▶ **Instructions to follow**:
Could you reproduce all the entries under this sentence exactly, leaving the images aside?

Provided records Block Start

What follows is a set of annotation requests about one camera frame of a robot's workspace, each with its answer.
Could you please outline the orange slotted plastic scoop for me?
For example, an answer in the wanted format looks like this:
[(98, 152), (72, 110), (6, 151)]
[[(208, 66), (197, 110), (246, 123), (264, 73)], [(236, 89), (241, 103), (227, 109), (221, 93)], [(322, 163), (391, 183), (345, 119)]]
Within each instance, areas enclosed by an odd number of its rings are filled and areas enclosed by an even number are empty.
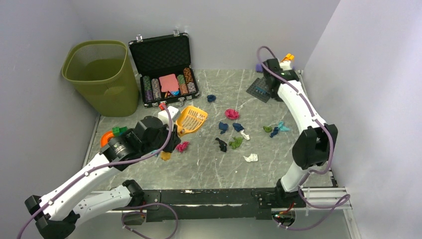
[[(165, 103), (161, 103), (159, 105), (160, 110), (167, 110), (167, 106)], [(200, 108), (194, 106), (187, 106), (182, 111), (180, 111), (179, 118), (174, 122), (170, 122), (168, 129), (172, 130), (173, 126), (177, 126), (177, 134), (180, 137), (197, 132), (205, 123), (208, 118), (208, 113), (201, 110)], [(171, 158), (170, 152), (161, 152), (160, 153), (161, 159), (167, 161)]]

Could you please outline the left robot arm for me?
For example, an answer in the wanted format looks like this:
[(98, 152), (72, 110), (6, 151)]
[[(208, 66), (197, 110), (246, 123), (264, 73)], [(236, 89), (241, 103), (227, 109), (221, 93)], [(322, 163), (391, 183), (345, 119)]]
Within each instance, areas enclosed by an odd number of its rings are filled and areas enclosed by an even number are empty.
[(144, 191), (135, 180), (126, 180), (105, 193), (92, 190), (130, 165), (161, 152), (172, 153), (181, 142), (177, 113), (161, 111), (140, 120), (135, 128), (115, 136), (94, 158), (61, 186), (43, 196), (32, 195), (25, 205), (44, 239), (65, 239), (76, 227), (109, 210), (137, 209), (144, 205)]

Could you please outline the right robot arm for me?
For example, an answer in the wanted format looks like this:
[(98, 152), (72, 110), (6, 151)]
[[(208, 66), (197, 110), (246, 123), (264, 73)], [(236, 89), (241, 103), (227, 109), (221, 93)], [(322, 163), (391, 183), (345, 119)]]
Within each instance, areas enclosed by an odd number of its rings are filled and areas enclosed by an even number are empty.
[(329, 162), (338, 129), (334, 124), (327, 124), (316, 112), (289, 61), (280, 63), (273, 58), (262, 64), (271, 96), (285, 103), (300, 133), (292, 148), (293, 163), (275, 187), (275, 202), (286, 207), (300, 201), (298, 189), (307, 176), (320, 174), (318, 167)]

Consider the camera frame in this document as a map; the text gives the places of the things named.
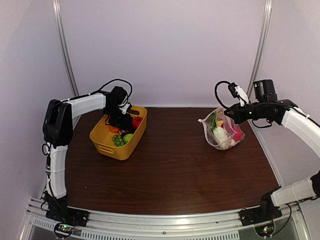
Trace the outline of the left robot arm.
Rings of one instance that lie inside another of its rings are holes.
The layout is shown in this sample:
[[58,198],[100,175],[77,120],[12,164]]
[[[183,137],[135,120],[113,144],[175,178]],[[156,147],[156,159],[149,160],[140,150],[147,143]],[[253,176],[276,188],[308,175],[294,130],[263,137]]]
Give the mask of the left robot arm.
[[65,160],[68,145],[74,135],[74,119],[102,110],[109,125],[129,131],[133,122],[128,112],[132,107],[129,96],[123,87],[115,86],[110,92],[100,88],[85,95],[65,100],[52,99],[49,102],[42,126],[42,152],[46,156],[47,175],[45,200],[54,205],[51,211],[61,222],[72,218],[71,209],[58,200],[67,195]]

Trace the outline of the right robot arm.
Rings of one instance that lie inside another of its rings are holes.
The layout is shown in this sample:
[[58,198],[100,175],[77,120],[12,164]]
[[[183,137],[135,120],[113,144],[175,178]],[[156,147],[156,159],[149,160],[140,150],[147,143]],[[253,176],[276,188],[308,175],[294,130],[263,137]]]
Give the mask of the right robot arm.
[[[265,119],[269,124],[273,122],[293,132],[316,155],[320,154],[320,126],[304,113],[289,99],[279,100],[271,79],[258,80],[253,83],[256,101],[250,102],[245,91],[234,82],[227,83],[231,95],[239,100],[228,107],[224,113],[236,124],[247,120]],[[320,197],[320,174],[281,187],[266,195],[261,206],[256,210],[259,220],[268,220],[276,208],[293,202],[316,200]]]

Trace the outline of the clear zip top bag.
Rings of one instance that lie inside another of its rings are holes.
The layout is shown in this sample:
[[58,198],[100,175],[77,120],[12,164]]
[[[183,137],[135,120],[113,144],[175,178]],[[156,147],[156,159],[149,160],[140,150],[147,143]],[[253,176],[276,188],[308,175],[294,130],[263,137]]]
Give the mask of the clear zip top bag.
[[197,120],[203,126],[207,143],[220,151],[233,148],[245,138],[245,133],[240,126],[233,119],[226,116],[224,110],[220,106],[204,119]]

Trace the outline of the yellow plastic basket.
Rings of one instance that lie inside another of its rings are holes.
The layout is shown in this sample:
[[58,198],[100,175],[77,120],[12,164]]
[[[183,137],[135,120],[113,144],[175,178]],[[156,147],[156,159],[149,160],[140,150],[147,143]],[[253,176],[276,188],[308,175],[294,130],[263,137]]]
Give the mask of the yellow plastic basket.
[[140,142],[147,127],[147,109],[142,106],[133,105],[133,111],[138,111],[139,114],[132,114],[132,117],[141,117],[142,121],[137,130],[132,134],[131,139],[124,145],[116,145],[113,141],[115,132],[111,132],[109,126],[105,124],[107,115],[104,115],[92,129],[89,137],[93,142],[96,150],[105,156],[123,161],[130,157]]

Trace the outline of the yellow plush burger bun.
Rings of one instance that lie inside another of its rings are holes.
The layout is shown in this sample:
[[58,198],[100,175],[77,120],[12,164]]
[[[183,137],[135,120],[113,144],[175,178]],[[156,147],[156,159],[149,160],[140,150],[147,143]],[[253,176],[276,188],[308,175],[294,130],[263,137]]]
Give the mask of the yellow plush burger bun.
[[224,124],[224,121],[223,120],[219,120],[216,124],[217,124],[218,127],[222,127],[223,124]]

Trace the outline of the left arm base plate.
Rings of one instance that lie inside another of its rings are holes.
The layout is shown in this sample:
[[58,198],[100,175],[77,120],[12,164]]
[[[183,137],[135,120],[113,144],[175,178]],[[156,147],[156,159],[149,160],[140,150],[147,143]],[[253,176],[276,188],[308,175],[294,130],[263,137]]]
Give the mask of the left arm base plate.
[[49,206],[45,216],[48,219],[62,222],[70,226],[86,227],[89,219],[89,212],[70,207],[62,209],[60,206]]

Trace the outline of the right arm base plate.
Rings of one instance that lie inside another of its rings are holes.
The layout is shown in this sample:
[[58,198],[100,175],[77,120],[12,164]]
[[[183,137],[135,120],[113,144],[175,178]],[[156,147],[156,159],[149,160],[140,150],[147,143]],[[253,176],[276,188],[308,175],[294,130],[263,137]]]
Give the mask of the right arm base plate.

Provided records Block End

▶ **Solution**:
What follows is a set of annotation requests about one camera frame of a robot's workspace, each with its answer.
Could you please outline the orange slotted plastic scoop for me?
For example, an answer in the wanted format looks like this:
[(98, 152), (72, 110), (6, 151)]
[[(208, 66), (197, 110), (246, 123), (264, 73)], [(236, 89), (241, 103), (227, 109), (221, 93)], [(322, 163), (391, 183), (345, 119)]]
Within each instance, areas enclosed by an odd number of its rings are filled and areas enclosed by an even number are empty.
[[(165, 103), (161, 103), (159, 105), (160, 110), (167, 110), (167, 106)], [(200, 108), (194, 106), (187, 106), (182, 111), (180, 111), (179, 118), (174, 122), (170, 122), (168, 129), (172, 130), (173, 126), (177, 126), (177, 134), (180, 137), (197, 132), (205, 123), (208, 118), (208, 113), (201, 110)], [(171, 158), (170, 152), (161, 152), (160, 153), (161, 159), (167, 161)]]

Could you please outline the left robot arm for me?
For example, an answer in the wanted format looks like this:
[(98, 152), (72, 110), (6, 151)]
[[(208, 66), (197, 110), (246, 123), (264, 73)], [(236, 89), (241, 103), (227, 109), (221, 93)], [(322, 163), (391, 183), (345, 119)]]
Within each instance, areas enclosed by an odd number of its rings are filled and areas enclosed by an even number are empty.
[(144, 191), (135, 180), (126, 180), (105, 193), (92, 190), (130, 165), (161, 152), (172, 153), (181, 142), (177, 113), (161, 111), (140, 120), (135, 128), (115, 136), (94, 158), (61, 186), (43, 196), (32, 195), (25, 205), (44, 239), (65, 239), (76, 227), (109, 210), (137, 209), (144, 205)]

Could you please outline the right robot arm for me?
For example, an answer in the wanted format looks like this:
[(98, 152), (72, 110), (6, 151)]
[[(208, 66), (197, 110), (246, 123), (264, 73)], [(236, 89), (241, 103), (227, 109), (221, 93)], [(322, 163), (391, 183), (345, 119)]]
Within each instance, areas enclosed by an odd number of its rings are filled and areas enclosed by an even number are empty.
[(329, 162), (338, 129), (334, 124), (327, 124), (316, 112), (289, 61), (280, 63), (273, 58), (262, 64), (271, 96), (285, 103), (300, 133), (292, 148), (293, 163), (275, 187), (275, 202), (286, 207), (300, 201), (298, 189), (307, 176), (320, 174), (318, 167)]

Consider the camera frame in this document as a map; the text gives the places of the things named.
Trace the outline of the left robot arm.
Rings of one instance that lie inside another of its rings are holes.
The layout is shown in this sample:
[[58,198],[100,175],[77,120],[12,164]]
[[[183,137],[135,120],[113,144],[175,178]],[[156,147],[156,159],[149,160],[140,150],[147,143]],[[253,176],[276,188],[308,175],[294,130],[263,137]]]
Give the mask of the left robot arm.
[[65,160],[68,145],[74,135],[74,119],[102,110],[109,125],[129,131],[133,122],[128,112],[132,107],[129,96],[123,87],[115,86],[110,92],[100,88],[85,95],[65,100],[52,99],[49,102],[42,126],[42,152],[46,156],[47,175],[45,200],[54,205],[51,211],[61,222],[72,218],[71,209],[58,200],[67,195]]

Trace the outline of the right robot arm.
Rings of one instance that lie inside another of its rings are holes.
The layout is shown in this sample:
[[58,198],[100,175],[77,120],[12,164]]
[[[183,137],[135,120],[113,144],[175,178]],[[156,147],[156,159],[149,160],[140,150],[147,143]],[[253,176],[276,188],[308,175],[294,130],[263,137]]]
Give the mask of the right robot arm.
[[[265,119],[269,124],[273,122],[293,132],[316,155],[320,154],[320,126],[304,113],[289,99],[279,100],[271,79],[258,80],[253,83],[256,101],[250,102],[245,91],[234,82],[227,83],[231,95],[239,100],[228,107],[224,113],[236,124],[247,120]],[[320,197],[320,174],[281,187],[266,195],[261,206],[256,210],[259,220],[268,220],[276,208],[293,202],[316,200]]]

Trace the outline of the clear zip top bag.
Rings of one instance that lie inside another of its rings are holes.
The layout is shown in this sample:
[[58,198],[100,175],[77,120],[12,164]]
[[[183,137],[135,120],[113,144],[175,178]],[[156,147],[156,159],[149,160],[140,150],[147,143]],[[253,176],[276,188],[308,175],[294,130],[263,137]]]
Give the mask of the clear zip top bag.
[[197,120],[203,126],[207,143],[220,151],[233,148],[245,138],[245,133],[240,126],[233,119],[226,116],[224,110],[220,106],[204,119]]

Trace the outline of the yellow plastic basket.
Rings of one instance that lie inside another of its rings are holes.
The layout is shown in this sample:
[[58,198],[100,175],[77,120],[12,164]]
[[[183,137],[135,120],[113,144],[175,178]],[[156,147],[156,159],[149,160],[140,150],[147,143]],[[253,176],[276,188],[308,175],[294,130],[263,137]]]
Give the mask of the yellow plastic basket.
[[140,142],[147,127],[147,109],[142,106],[133,105],[133,111],[138,111],[139,114],[132,114],[132,117],[141,117],[142,121],[137,130],[132,134],[131,139],[124,145],[116,145],[113,141],[115,132],[111,132],[109,126],[105,124],[107,115],[104,115],[92,129],[89,137],[93,142],[96,150],[105,156],[123,161],[130,157]]

Trace the outline of the yellow plush burger bun.
Rings of one instance that lie inside another of its rings are holes.
The layout is shown in this sample:
[[58,198],[100,175],[77,120],[12,164]]
[[[183,137],[135,120],[113,144],[175,178]],[[156,147],[156,159],[149,160],[140,150],[147,143]],[[253,176],[276,188],[308,175],[294,130],[263,137]]]
Give the mask of the yellow plush burger bun.
[[224,124],[224,121],[223,120],[219,120],[216,124],[217,124],[218,127],[222,127],[223,124]]

Trace the outline of the left arm base plate.
Rings of one instance that lie inside another of its rings are holes.
The layout is shown in this sample:
[[58,198],[100,175],[77,120],[12,164]]
[[[183,137],[135,120],[113,144],[175,178]],[[156,147],[156,159],[149,160],[140,150],[147,143]],[[253,176],[276,188],[308,175],[294,130],[263,137]]]
Give the mask of the left arm base plate.
[[49,206],[45,216],[48,219],[62,222],[70,226],[86,227],[89,219],[89,212],[70,207],[62,209],[60,206]]

Trace the outline of the right arm base plate.
Rings of one instance that lie inside another of its rings are holes.
The layout is shown in this sample:
[[58,198],[100,175],[77,120],[12,164]]
[[[183,137],[135,120],[113,144],[175,178]],[[156,147],[156,159],[149,160],[140,150],[147,143]],[[253,176],[276,188],[308,175],[294,130],[263,137]]]
Give the mask of the right arm base plate.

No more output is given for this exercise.